Effects of Pregnancy and Isoniazid Preventive Therapy on Mycobacterium tuberculosis Interferon Gamma Response Assays in Women With HIV.

Autor: Weinberg A; Department of Pediatrics, Medicine and Pathology, University of Colorado Anschutz Medical Campus, Aurora, Colorado, USA., Aaron L; Harvard T. H. Chan School of Public Health, Boston, Massachusetts, USA., Montepiedra G; Harvard T. H. Chan School of Public Health, Boston, Massachusetts, USA., Sterling TR; Vanderbilt Tuberculosis Center, Vanderbilt University Medical Center, Nashville, Tennessee, USA., Browning R; Division of AIDS, National Institute of Allergy and Infectious Diseases, National Institutes of Health, Bethesda, Maryland, USA., Mmbaga B; Kilimanjaro Christian Medical Centre (KCMC) Moshi, Tanzania., Vhembo T; University of Zimbabwe College of Health Sciences Clinical Trials Research Centre (UZCHS-CTRC), Harare, Zimbabwe., Naik S; Department of Obstetrics and Gynaecology, BJGMC, Pune, India., Kabugho E; Makerere University-Johns Hopkins University Research Collaboration, Kampala, Uganda., Masheto G; Botswana Harvard AIDS Institute Partnership, Gaborone, Botswana, and Harvard T. H. Chan School of Public Health, Boston, Massachusetts, USA., Pahwa S; Department of Microbiology and Immunology, University of Miami School of Medicine, Miami, Florida, USA., Mathad JS; Department of Medicine, Center for Global Health, Weill Cornell Medicine, New York, New York, USA., LaCourse SM; Department of Medicine, University of Washington, Seattle, Washington, USA., McCarthy K; FHI 360, Durham, North Carolina, USA., Bradford S; FHI 360, Durham, North Carolina, USA., Theron G; FAM-CRU CRS, Department of Obstetrics and Gynaecology, Stellenbosch University, Cape Town, South Africa., Costello D; University of California Los Angeles, Los Angeles, California, USA., Zimmer B; Frontier Science Foundation, Amherst, New York, USA., Pierre MF; Les Centres GHESKIO, Port-au-Prince, Haïti., Gausi K; Division of Clinical Pharmacology, University of Cape Town, Cape Town, South Africa., Denti P; Division of Clinical Pharmacology, University of Cape Town, Cape Town, South Africa., Haas DW; Vanderbilt Tuberculosis Center, Vanderbilt University Medical Center, Nashville, Tennessee, USA., Gupta A; Departments of Medicine and International Health, Johns Hopkins University, Baltimore, Maryland, USA.
Jazyk: angličtina
Zdroj: Clinical infectious diseases : an official publication of the Infectious Diseases Society of America [Clin Infect Dis] 2021 Nov 02; Vol. 73 (9), pp. e3555-e3562.
DOI: 10.1093/cid/ciaa1083
Abstrakt: Background: Pregnancy is accompanied by immune suppression. We hypothesized that Mycobacterium tuberculosis-specific inflammatory responses used to identify latent tuberculosis infection (LTBI) lose positivity during pregnancy. We also hypothesized that isoniazid preventive therapy (IPT) may revert LTBI diagnoses because of its sterilizing activity.

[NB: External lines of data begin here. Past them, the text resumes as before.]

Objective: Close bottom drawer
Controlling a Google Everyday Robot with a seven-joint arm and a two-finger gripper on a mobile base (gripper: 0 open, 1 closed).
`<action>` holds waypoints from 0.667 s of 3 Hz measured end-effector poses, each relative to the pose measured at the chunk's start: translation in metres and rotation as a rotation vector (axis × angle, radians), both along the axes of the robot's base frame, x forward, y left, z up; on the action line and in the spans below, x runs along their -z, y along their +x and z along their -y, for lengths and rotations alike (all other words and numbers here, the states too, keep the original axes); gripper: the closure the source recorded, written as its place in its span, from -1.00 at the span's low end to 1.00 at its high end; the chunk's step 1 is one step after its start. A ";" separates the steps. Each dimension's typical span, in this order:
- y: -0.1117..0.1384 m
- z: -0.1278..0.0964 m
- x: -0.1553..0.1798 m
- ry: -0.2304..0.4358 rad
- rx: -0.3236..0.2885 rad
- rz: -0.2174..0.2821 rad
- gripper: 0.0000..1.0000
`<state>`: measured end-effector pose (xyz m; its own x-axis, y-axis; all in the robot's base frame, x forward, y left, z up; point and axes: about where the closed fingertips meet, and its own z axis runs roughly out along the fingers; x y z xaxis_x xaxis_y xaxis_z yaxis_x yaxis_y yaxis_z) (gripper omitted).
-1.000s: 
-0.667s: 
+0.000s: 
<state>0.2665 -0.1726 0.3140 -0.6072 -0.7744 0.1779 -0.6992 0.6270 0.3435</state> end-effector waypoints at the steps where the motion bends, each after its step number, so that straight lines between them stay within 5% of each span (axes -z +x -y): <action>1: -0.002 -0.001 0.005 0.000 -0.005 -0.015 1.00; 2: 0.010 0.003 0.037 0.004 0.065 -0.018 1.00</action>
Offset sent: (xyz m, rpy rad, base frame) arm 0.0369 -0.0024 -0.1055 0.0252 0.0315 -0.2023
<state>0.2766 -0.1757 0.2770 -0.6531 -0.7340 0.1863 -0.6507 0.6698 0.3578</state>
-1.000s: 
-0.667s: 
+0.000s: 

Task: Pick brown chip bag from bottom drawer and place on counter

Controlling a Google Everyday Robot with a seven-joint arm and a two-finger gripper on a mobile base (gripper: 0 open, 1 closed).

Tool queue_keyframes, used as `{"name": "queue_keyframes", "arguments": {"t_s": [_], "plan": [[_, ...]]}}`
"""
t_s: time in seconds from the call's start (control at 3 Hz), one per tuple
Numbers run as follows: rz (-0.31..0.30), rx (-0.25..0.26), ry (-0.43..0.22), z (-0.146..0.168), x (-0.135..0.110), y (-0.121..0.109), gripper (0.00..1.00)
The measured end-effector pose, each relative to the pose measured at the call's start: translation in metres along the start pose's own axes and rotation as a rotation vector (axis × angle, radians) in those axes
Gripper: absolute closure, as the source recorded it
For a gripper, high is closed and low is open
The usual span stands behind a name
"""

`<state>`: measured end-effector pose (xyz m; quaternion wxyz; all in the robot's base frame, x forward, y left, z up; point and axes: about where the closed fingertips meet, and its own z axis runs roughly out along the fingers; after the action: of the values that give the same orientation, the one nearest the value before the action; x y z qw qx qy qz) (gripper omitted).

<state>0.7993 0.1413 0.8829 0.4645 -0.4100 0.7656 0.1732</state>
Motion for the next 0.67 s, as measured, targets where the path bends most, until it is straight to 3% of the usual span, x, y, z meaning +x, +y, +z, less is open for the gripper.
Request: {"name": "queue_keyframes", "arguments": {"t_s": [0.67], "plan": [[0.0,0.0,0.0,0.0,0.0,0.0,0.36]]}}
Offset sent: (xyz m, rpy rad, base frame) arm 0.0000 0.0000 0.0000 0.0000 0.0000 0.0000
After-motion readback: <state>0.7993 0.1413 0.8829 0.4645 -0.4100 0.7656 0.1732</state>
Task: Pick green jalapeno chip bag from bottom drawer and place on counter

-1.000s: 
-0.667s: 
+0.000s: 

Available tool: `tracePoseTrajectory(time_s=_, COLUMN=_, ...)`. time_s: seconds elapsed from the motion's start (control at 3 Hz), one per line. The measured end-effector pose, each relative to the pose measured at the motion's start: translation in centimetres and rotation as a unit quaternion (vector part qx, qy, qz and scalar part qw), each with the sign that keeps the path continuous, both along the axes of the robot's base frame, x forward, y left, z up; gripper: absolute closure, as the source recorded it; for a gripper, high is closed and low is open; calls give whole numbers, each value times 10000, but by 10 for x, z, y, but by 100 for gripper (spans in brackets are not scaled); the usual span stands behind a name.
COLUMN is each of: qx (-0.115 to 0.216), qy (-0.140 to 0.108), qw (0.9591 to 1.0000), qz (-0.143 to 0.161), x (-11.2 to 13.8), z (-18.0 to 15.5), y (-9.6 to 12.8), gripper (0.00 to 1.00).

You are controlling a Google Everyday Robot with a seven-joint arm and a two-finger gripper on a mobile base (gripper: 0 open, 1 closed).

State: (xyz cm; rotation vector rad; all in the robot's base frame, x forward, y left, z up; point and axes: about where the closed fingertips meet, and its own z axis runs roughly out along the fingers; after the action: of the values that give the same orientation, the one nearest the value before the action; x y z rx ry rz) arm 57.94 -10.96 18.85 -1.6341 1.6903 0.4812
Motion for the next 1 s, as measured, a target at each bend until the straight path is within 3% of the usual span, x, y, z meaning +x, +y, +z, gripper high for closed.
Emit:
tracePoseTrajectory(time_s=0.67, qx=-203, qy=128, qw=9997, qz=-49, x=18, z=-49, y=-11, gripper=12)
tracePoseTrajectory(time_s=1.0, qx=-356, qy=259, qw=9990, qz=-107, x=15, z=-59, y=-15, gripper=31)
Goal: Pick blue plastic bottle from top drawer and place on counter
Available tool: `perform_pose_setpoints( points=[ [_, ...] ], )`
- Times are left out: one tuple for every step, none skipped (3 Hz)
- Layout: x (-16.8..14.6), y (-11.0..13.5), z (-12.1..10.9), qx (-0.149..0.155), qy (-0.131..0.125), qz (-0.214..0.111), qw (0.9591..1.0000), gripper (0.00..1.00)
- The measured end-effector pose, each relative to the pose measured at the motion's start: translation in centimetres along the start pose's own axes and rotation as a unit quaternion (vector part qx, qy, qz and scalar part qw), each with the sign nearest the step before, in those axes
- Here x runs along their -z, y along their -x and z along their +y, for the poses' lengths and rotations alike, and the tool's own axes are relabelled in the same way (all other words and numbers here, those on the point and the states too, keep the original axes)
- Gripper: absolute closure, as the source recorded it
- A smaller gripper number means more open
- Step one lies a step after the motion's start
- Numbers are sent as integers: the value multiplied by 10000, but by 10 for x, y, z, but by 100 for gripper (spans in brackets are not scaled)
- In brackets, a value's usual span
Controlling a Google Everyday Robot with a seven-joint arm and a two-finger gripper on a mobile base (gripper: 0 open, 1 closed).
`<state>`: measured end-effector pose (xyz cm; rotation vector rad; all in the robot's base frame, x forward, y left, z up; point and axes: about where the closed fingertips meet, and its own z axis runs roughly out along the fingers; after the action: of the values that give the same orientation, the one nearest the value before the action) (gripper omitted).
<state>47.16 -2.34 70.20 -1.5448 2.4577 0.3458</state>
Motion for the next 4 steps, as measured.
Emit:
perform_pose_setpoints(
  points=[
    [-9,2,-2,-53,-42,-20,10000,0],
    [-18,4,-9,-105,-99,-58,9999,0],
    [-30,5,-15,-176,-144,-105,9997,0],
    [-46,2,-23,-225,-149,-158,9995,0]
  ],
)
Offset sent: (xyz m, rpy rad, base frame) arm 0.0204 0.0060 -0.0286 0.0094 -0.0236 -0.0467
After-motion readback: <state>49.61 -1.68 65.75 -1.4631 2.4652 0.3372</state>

Methods: 944 women with human immunodeficiency virus infection (HIV) participating in a randomized, double-blind, placebo-controlled study comparing 28 weeks of IPT antepartum versus postpartum, were tested by QuantiFERON-gold-in-tube (QGIT) antepartum and by QGIT and tuberculin skin test (TST) at delivery and postpartum. Serial QGIT positivity was assessed by logistic regression using generalized estimating equations.
Results: From entry to delivery, 68 (24%) of 284 QGIT-positive women reverted to QGIT-negative or indeterminate. Of these, 42 (62%) recovered QGIT positivity postpartum. The loss of QGIT positivity during pregnancy was explained by decreased interferon gamma (IFNγ) production in response to TB antigen and/or mitogen. At delivery, LTBI was identified by QGIT in 205 women and by TST in 113 women. Corresponding numbers postpartum were 229 and 122 women. QGIT and TST kappa agreement coefficients were 0.4 and 0.5, respectively. Among QGIT-positive women antepartum or at delivery, 34 (12%) reverted to QGIT-negative after IPT. There were no differences between women who initiated IPT antepartum or postpartum.
Conclusions: Decreased IFNγ responses in pregnancy reduced QGIT positivity, suggesting that this test cannot reliably rule out LTBI during pregnancy. TST was less affected by pregnancy, but had lower positivity compared to QGIT at all time points. IPT was associated with loss of QGIT positivity, the potential clinical consequences of which need to be investigated.